A* Heuristics

from Red Blob Games
DRAFT
13 Dec 2018

{{ *None of this is specific to grids but I'm using grid examples* :-( }}

The A* heuristic is an estimate on the remaining cost to the goal. A* uses it to decide which paths to evaluate first. When the heuristic is zero, A* has no information, and explores all directions equally. When the heuristic is exact, A* has complete information, and explores the best paths first. The higher the value, the fewer nodes A* will explore, but if it goes above the exact cost, A* may not find the shortest path. On game maps we usually choose distance because it's easy to implement and gives a reasonable estimate.

{{ need separate diagram for 0-1 on exact heuristic and 0-2 on distance heuristic }}

{{ if I want to show a chart with the tradeoff between explored space and path length, I think I need to precompute the results, which means I need to make the start and end point fixed. or maybe I can do it in webworkers }}
{{ can I "ladder up" by making the boolean explored/not into a color scale showing which areas are explored at each heuristic multiplier? }}

If the exact heuristic is so great, why don't we use it? We don't use it because it's expensive. First, we have to calculate it using Floyd-Warshall or Johnson's Algorithm, and then we have to store it in an N ✕ N table, where N is the number of nodes. If N is small, you wouldn't need to use A*. Instead, you'd save the pathfinding table. You only need A* when N is large. A large map might be over 100,000 nodes, which would require an array of 10,000,000,000 integers (40 GB).

Most of us using A* on maps will use distance heuristics. They're cheap and work reasonably well. They use 0 storage.

I'm going to write cost(A,B) for the cost of the shortest path from A to B. In simple cases, the cost is the length of the path, but we can also use A* for variable cost movement. For example, in Civilization, moving on grassland/desert tiles costs 1 and moving on forest/hill tiles costs 2.

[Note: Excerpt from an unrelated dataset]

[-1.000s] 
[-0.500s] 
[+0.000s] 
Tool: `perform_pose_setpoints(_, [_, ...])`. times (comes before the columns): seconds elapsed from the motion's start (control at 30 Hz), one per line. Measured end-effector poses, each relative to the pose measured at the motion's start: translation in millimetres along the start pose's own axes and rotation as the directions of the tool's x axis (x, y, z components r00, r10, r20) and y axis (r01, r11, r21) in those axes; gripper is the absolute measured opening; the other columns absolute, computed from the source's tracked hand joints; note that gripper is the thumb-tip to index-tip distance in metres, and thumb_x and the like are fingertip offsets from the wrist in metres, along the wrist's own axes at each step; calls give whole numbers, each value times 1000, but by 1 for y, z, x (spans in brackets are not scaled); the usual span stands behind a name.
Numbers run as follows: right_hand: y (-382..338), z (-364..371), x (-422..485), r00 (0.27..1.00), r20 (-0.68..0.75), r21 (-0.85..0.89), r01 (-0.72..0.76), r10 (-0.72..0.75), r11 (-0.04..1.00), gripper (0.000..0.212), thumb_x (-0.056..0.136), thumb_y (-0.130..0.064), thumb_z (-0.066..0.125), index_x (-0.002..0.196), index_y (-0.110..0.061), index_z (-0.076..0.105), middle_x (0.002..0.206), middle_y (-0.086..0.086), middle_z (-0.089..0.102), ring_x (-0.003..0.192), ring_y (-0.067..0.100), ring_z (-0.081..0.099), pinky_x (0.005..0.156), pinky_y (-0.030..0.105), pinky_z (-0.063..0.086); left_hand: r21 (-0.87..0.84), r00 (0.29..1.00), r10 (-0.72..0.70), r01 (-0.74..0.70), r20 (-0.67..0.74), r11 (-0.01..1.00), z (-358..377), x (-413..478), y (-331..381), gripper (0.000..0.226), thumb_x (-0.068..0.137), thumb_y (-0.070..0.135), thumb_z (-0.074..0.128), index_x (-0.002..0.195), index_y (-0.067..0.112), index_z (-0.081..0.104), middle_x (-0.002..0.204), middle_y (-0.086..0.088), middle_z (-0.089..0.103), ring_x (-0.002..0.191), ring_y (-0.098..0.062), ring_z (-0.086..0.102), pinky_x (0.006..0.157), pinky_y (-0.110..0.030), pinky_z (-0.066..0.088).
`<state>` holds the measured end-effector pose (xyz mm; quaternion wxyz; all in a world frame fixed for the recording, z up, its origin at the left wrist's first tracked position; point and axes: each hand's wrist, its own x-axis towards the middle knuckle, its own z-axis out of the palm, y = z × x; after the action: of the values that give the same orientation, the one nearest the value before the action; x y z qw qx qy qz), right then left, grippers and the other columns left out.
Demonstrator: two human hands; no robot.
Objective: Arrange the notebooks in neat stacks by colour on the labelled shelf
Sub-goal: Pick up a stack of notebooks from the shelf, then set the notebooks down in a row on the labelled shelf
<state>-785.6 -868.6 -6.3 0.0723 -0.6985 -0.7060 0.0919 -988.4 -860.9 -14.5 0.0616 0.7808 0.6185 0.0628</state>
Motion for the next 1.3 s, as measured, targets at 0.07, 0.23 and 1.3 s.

I'm going to write distance(A,B) for the map distance between A and B. The main difference between map distance and cost is that map distance ignores obstacles and slow movement tiles (like forests). On a map with grid movement, we can use a grid distance function. For 4-way square tile movement, use Manhattan distance; for 8-way tile movement, use Diagonal distance; for 6-way hex grids, use Hex distance.

{{ diagram to show the difference between cost and distance – show N, G, the shortest path, its cost, and the distance }}

The graph cost and map distance may be measured in different "units". To construct a heuristic, we need to convert the map distance into the same units as the graph cost. Examples:

• If each step on a grid takes 10 movement points, and the map distance is measured in tiles, then the heuristic would be map_distance * (10 movement points / tile).
• If movement cost on a map is measured in hours, and the map distance is measured in kilometers, and the speed is 20 kilometers/hour, then the heuristic would be map_distance ÷ (20 kilometers/hour).

Keeping the units in mind helps me find bugs.

Grids#

In a game that uses grid movement, we can specialize the distance function to match the type of movement.

{{ diagram that lets you try different movement types (4-way, 8-way, 8-way with sqrt(2)) and different heuristics (manhattan, chebyshev, diagonal, euclidean, euclidean squared, exact}}

{{ I should probably color code the first chart so that slow vs optimal vs unoptimal are different colors, and then I can fill this table with the same colors }}

{{ chart for intuition about g/h relationship, and why they need to match: show x-axis as time on resulting path, y-axis being h, g, f values. The f value should rise over time. If you set heuristic to 0, h is always 0, f rises with g. If you set heuristic to exact cost, then f never rises. }}

{{ chart for intuition about performance: x-axis is g value, y-axis is number of nodes explored. When heuristic is 0, this will be y=x^2 I think, with few obstacles. When heuristic is exact, this will be a constant line x=1 or maybe x=4 depending on how I count. Keeping this line low is the key to performance, so the closer we get to exact, the better we do }}

TODO

1. Inadmissible heuristics, and whether you need to drop the reprioritize check
2. Tie breaking

Tricks

Tricks I used for these diagrams:

• Add a tiny random cost to each edge so that the shortest path is unique. Otherwise, when you change a parameter it might switch to a different path of the same cost. These ties occur a lot with grids. Normally it doesn't matter because all the paths are the same cost, but they do matter for aesthetics.
• Add a tiny bonus to the heuristic so instead of the priority being cost_so_far + heuristic, it's cost_so_far + heuristic*1.001. This means if there are lots of elements in the frontier with the same priority, it will favor the ones closest to the goal. Essentially it breaks ties by asking what greedy best first search would do.